Cuando el ser humano se entrega por amor y gratuitamente, se convierte en luz, en faro que ilumina a todos los hombres. Cuando lo hace por intereses terrenales o esperando reconocimiento, se encierra en sí mismo y se empobrece. Y así le pasa a la Iglesia. Cuando se entrega por amor de Jesús expande sus fronteras, crece y se embellece. Cuando lo hace mezquinamente se fosiliza en el pasado y en el recelo.
La entrega por amor, como la de Jesús, sólo se amasa en el silencio de nuestra oración. En la oración personal, pero también en la oración comunitaria. En la oración que agradece y alaba, pero también en la oración de intercesión que brota el dolor de la necesidad de nuestros hermanos.

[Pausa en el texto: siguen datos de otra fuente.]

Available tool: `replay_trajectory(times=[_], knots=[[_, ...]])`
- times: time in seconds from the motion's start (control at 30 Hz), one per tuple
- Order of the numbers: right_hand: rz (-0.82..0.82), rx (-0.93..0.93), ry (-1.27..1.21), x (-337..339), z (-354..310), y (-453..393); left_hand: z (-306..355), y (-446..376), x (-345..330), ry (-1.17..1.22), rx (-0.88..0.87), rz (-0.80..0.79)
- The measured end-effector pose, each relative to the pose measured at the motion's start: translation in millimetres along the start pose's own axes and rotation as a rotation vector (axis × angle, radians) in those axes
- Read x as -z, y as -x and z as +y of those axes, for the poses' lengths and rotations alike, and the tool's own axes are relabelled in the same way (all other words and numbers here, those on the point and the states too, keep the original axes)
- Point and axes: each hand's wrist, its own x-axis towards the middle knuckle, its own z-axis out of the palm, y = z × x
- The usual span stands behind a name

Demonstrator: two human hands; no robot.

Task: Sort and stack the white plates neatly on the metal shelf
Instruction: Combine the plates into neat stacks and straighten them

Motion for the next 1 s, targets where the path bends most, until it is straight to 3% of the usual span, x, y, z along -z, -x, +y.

Por eso, se hace cada vez más necesario que volvamos a la oración. Que nuestras comunidades se transformen en comunidades llenas del Espíritu, que no se encierran en la paz y el bienestar interior, si no que son impulsadas a salir con celo misionero a llevar a los demás esta gran alegría, está Buena Noticia del amor de Jesús. No hay oración verdadera si no produce en nosotros frutos de caridad y amor concretos. No hay servicio y misión verdaderos que no nos hagan crecer en el amor de Dios y nos lleven a la oración para guardar todo como un tesoro en el corazón para luego meditarlo y rezar.
«¡Vivir de Amor, oh que locura extraña –me dice el mundo!», decía Santa Teresita en uno de sus poemas más bellos. Alimentemos siempre esta locura, estando a los pies de Jesús.